=== Records excerpted from a collection ===

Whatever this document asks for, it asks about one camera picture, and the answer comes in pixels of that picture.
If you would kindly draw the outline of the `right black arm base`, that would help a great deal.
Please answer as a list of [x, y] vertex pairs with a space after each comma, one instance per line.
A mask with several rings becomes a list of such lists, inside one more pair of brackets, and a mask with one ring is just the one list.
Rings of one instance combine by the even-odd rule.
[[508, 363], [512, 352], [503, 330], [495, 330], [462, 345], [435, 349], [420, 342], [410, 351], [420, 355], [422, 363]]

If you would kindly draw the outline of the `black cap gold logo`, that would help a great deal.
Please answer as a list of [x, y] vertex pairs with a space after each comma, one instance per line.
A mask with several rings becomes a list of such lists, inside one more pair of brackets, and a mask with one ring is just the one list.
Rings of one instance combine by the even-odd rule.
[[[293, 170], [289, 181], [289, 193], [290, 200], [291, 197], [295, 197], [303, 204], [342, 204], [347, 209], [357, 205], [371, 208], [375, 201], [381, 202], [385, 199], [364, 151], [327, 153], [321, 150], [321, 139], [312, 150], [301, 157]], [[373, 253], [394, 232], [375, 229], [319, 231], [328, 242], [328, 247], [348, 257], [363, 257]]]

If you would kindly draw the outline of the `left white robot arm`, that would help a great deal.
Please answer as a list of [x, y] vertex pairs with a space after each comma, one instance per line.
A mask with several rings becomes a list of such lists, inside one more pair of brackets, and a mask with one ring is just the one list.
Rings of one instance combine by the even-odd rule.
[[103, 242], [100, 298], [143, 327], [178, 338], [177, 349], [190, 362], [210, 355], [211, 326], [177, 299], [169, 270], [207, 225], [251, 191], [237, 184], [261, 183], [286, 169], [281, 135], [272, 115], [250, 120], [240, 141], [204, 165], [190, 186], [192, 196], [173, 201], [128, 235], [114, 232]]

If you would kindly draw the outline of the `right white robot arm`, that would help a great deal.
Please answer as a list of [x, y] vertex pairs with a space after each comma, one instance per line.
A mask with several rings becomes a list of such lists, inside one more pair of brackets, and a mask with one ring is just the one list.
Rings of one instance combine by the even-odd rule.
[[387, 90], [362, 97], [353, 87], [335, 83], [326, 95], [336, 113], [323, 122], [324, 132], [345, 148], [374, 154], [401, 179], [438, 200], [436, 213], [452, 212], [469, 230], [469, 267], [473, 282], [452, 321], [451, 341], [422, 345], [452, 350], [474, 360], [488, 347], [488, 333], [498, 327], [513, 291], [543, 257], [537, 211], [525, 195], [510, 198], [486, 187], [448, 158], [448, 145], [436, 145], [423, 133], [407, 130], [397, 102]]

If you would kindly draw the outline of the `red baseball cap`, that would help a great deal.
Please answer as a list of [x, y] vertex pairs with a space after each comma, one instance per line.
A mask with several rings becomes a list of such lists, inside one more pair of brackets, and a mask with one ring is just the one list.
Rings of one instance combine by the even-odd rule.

=== TASK OBJECTIVE ===
In the data above, copy every line where the string "kindly" appears.

=== RESULT FOR THIS EXERCISE ===
If you would kindly draw the outline of the `right black arm base`, that would help a great deal.
If you would kindly draw the outline of the `black cap gold logo`, that would help a great deal.
If you would kindly draw the outline of the `left white robot arm`, that would help a great deal.
If you would kindly draw the outline of the `right white robot arm`, that would help a great deal.
If you would kindly draw the outline of the `red baseball cap`, that would help a great deal.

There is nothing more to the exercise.